What you need to do →
In your copy, reproduce the entries exactly as they are, minus the images.

Excerpted data →
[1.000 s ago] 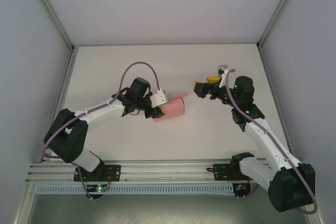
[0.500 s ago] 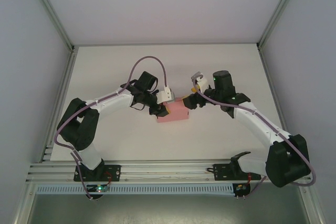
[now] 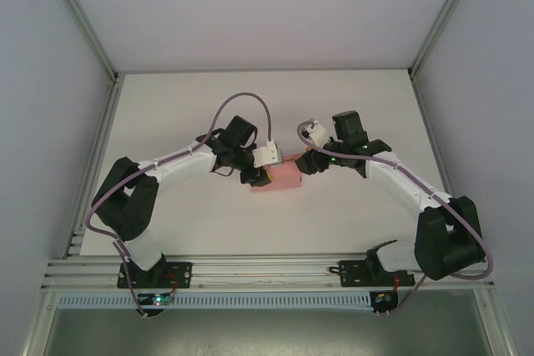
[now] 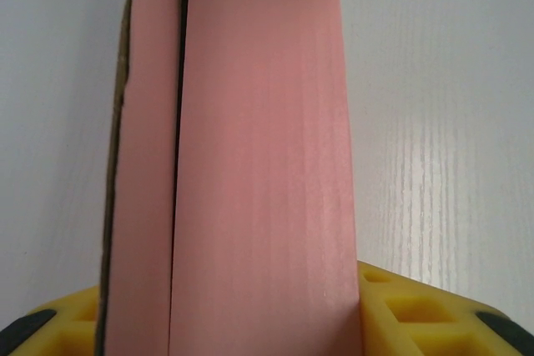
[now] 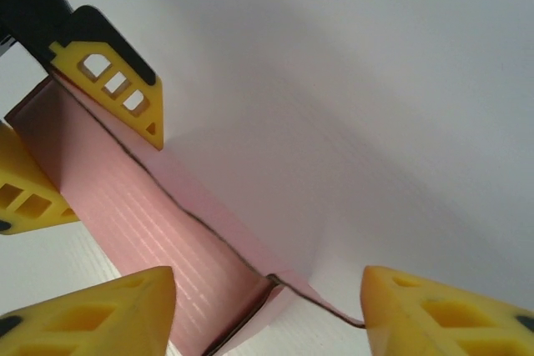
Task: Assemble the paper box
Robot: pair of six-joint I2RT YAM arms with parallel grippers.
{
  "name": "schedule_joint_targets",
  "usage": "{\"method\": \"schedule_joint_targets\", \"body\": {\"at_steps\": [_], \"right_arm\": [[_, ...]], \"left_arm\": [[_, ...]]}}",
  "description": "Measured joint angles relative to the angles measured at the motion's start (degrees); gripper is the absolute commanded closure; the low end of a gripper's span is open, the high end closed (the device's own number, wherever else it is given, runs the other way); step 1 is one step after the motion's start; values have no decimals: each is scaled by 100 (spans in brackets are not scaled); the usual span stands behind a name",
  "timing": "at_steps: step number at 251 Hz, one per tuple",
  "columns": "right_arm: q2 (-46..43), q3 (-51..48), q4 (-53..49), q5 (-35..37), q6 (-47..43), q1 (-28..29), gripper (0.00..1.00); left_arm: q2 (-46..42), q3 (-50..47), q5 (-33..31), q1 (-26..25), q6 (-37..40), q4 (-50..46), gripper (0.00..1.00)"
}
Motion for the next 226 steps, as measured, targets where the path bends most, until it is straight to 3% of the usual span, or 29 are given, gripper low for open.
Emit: {"method": "schedule_joint_targets", "body": {"at_steps": [37,154,198,226], "right_arm": [[155,90,-111,0,-136,-90,44],[223,195,-369,-367,-278,-232,91],[164,195,-426,-341,2,-179,97],[160,195,-426,-308,343,-144,90]], "left_arm": [[-4,-2,-155,-50,35,35,56],[-4,9,-282,-85,37,72,58],[-4,20,-315,-105,37,63,58],[-4,22,-345,-116,37,57,59]]}}
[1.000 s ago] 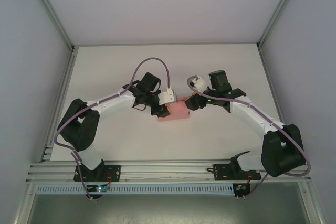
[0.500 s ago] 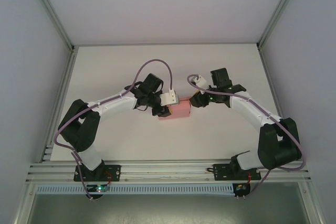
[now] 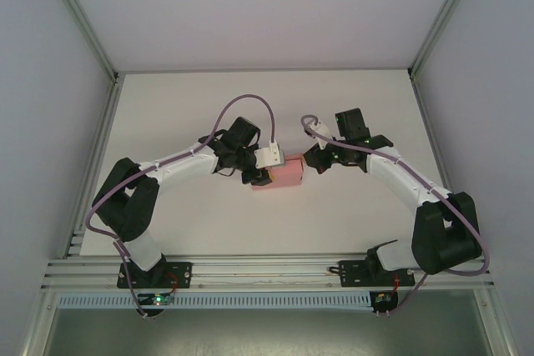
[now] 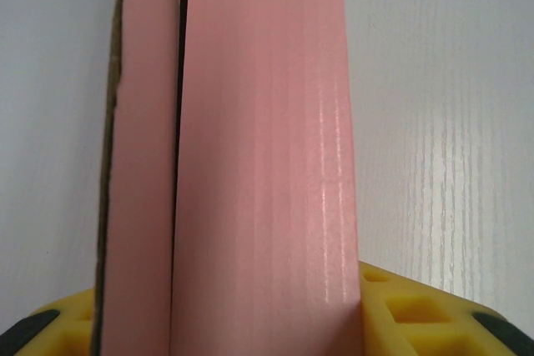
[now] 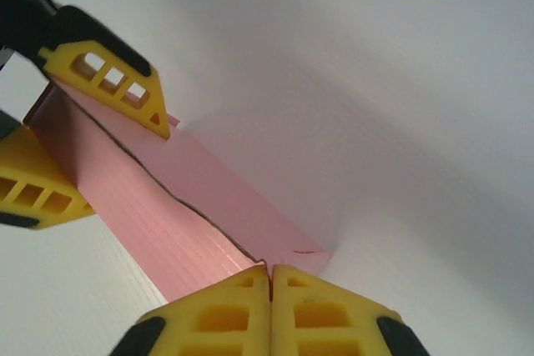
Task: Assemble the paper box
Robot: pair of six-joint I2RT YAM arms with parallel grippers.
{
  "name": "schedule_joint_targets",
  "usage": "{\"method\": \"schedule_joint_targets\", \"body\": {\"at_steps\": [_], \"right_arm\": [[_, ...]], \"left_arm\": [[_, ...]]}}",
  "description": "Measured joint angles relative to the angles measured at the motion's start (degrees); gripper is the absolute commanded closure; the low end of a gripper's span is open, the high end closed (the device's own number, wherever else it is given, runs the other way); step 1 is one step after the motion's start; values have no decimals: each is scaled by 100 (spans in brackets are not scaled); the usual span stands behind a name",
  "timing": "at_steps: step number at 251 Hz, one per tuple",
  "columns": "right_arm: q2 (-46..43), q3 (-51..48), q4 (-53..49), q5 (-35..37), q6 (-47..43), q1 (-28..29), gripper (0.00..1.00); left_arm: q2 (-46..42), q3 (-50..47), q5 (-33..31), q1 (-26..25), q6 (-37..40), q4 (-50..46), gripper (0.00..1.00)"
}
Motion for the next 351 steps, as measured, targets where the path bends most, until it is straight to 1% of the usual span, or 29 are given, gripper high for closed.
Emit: {"method": "schedule_joint_targets", "body": {"at_steps": [9,19,57,82,123,135,180,194,212,223,251,290,351], "right_arm": [[0,0,-2,52,127,26,86],[0,0,-7,120,208,66,84],[2,-2,-4,358,402,184,85],[2,0,-7,378,457,190,78],[2,-2,-15,404,470,199,78],[2,-4,-17,417,470,201,80],[7,-13,-17,439,472,199,79],[35,-15,-22,452,472,199,82],[87,-15,-20,481,492,195,83],[116,-15,-22,487,503,186,88],[129,-15,-4,503,568,184,94],[85,-15,-13,511,745,131,94],[4,2,-184,634,1434,70,93]], "left_arm": [[0,0,0,0,0,0,59],[0,0,0,0,0,0,59],[0,4,-7,-4,0,0,59],[2,20,-26,-9,0,-20,58],[2,31,-55,-9,2,-24,58],[2,31,-66,-9,2,-22,58],[2,31,-70,-11,2,-22,57],[2,31,-70,-9,2,-22,57],[2,31,-72,-11,2,-22,57],[2,31,-72,-11,2,-22,57],[4,33,-92,-33,0,-22,57],[105,168,-219,-85,7,-28,57],[295,417,-468,-243,42,-90,57]]}}
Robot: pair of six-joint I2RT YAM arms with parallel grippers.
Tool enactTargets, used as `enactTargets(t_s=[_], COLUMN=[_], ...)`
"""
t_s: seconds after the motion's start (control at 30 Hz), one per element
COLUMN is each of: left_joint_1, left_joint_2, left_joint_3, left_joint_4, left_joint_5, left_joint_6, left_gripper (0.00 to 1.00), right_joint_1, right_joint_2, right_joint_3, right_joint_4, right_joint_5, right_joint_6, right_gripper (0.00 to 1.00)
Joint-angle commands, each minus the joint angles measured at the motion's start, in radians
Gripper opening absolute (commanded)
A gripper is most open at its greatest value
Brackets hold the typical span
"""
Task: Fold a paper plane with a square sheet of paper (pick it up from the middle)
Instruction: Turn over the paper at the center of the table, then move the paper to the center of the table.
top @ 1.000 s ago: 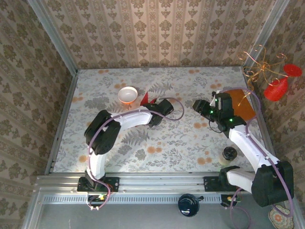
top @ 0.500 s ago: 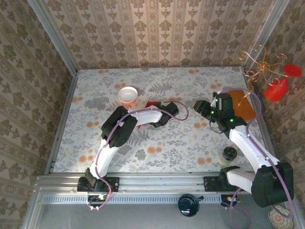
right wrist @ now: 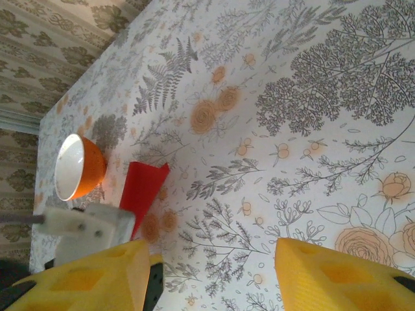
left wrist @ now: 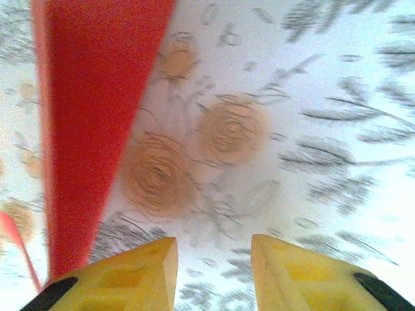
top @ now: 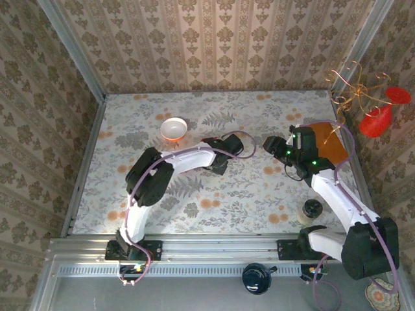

Answer for this exercise →
[1.000 s ago] 
[0.500 s ago] 
[now] 
[now] 
[now] 
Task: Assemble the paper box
Robot: pair of six-joint I2RT YAM arms with parallel grippers.
{
  "name": "schedule_joint_targets",
  "usage": "{\"method\": \"schedule_joint_targets\", \"body\": {\"at_steps\": [_], \"right_arm\": [[_, ...]], \"left_arm\": [[_, ...]]}}",
  "description": "Measured joint angles relative to the angles measured at the motion's start (degrees); gripper is the absolute commanded closure; the low end of a gripper's span is open, the high end closed (the device's own number, wherever else it is given, runs the other way); step 1 is one step after the motion's start; values have no decimals: each is scaled by 100 (spans in brackets are not scaled); the usual span stands behind a name",
  "timing": "at_steps: step number at 251 Hz, one per tuple",
  "columns": "right_arm: q2 (-46..43), q3 (-51..48), q4 (-53..49), q5 (-35..37), q6 (-47..43), q1 (-28..29), gripper (0.00..1.00); left_arm: q2 (-46..42), q3 (-50..47), q5 (-33..31), q1 (-26..25), q6 (-37..40), q4 (-50..46), gripper (0.00..1.00)"
}
Motion for the next 226 steps, as measured, targets where the path bends most, until it is straight to 3% of the usual span, or 29 are given, gripper low for open.
Emit: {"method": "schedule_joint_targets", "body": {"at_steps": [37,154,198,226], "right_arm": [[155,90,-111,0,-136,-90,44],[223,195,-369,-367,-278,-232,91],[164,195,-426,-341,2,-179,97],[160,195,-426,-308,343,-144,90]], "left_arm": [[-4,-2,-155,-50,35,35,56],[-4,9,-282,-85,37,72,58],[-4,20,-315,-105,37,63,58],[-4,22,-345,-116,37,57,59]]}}
[1.000 s ago] 
[0.500 s ago] 
[now] 
[now] 
[now] 
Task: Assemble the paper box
Robot: pair of six-joint I2RT YAM arms with parallel grippers.
{
  "name": "schedule_joint_targets",
  "usage": "{\"method\": \"schedule_joint_targets\", \"body\": {\"at_steps\": [_], \"right_arm\": [[_, ...]], \"left_arm\": [[_, ...]]}}",
  "description": "Measured joint angles relative to the angles measured at the motion's start (degrees); gripper is the absolute commanded closure; the low end of a gripper's span is open, the high end closed (the device's own number, wherever else it is given, runs the other way); step 1 is one step after the motion's start; values have no decimals: each is scaled by 100 (spans in brackets are not scaled); the usual span stands behind a name",
  "timing": "at_steps: step number at 251 Hz, one per tuple",
  "columns": "right_arm: q2 (-46..43), q3 (-51..48), q4 (-53..49), q5 (-35..37), q6 (-47..43), q1 (-28..29), gripper (0.00..1.00); left_arm: q2 (-46..42), q3 (-50..47), q5 (-33..31), q1 (-26..25), q6 (-37..40), q4 (-50..46), gripper (0.00..1.00)"
}
Motion for the next 351 steps, as measured, targets where the path bends most, until it is straight to 1% of the usual span, or 29 are given, gripper high for closed.
Emit: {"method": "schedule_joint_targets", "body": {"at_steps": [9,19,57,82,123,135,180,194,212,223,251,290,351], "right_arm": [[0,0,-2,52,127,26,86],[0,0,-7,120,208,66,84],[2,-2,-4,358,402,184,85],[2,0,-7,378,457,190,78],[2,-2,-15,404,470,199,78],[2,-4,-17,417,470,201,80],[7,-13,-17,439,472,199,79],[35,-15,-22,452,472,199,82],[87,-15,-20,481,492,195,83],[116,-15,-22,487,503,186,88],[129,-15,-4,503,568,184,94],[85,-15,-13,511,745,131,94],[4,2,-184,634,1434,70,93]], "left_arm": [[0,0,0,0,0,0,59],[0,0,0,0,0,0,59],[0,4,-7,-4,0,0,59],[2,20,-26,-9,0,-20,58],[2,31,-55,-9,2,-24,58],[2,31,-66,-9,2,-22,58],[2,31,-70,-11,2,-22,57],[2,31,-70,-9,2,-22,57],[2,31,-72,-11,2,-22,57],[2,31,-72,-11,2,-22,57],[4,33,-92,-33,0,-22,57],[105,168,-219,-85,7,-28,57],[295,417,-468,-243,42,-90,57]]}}
Robot: pair of six-joint I2RT YAM arms with parallel grippers.
Tool enactTargets, used as `enactTargets(t_s=[_], COLUMN=[_], ...)`
"""
t_s: seconds after the motion's start (control at 30 Hz), one per element
COLUMN is each of: left_joint_1, left_joint_2, left_joint_3, left_joint_4, left_joint_5, left_joint_6, left_gripper (0.00 to 1.00), right_joint_1, right_joint_2, right_joint_3, right_joint_4, right_joint_5, right_joint_6, right_gripper (0.00 to 1.00)
Joint-angle commands, each minus the joint angles measured at the motion's start, in radians
Gripper opening absolute (commanded)
A gripper is most open at its greatest value
Brackets hold the typical span
"""
Task: Fold a paper plane with a square sheet of paper (pick it up from the middle)
Instruction: Turn over the paper at the center of the table, then move the paper to the center of the table.
top @ 1.000 s ago: 
top @ 0.500 s ago: 
right wrist @ now: 
left wrist @ now: 
top @ now: 

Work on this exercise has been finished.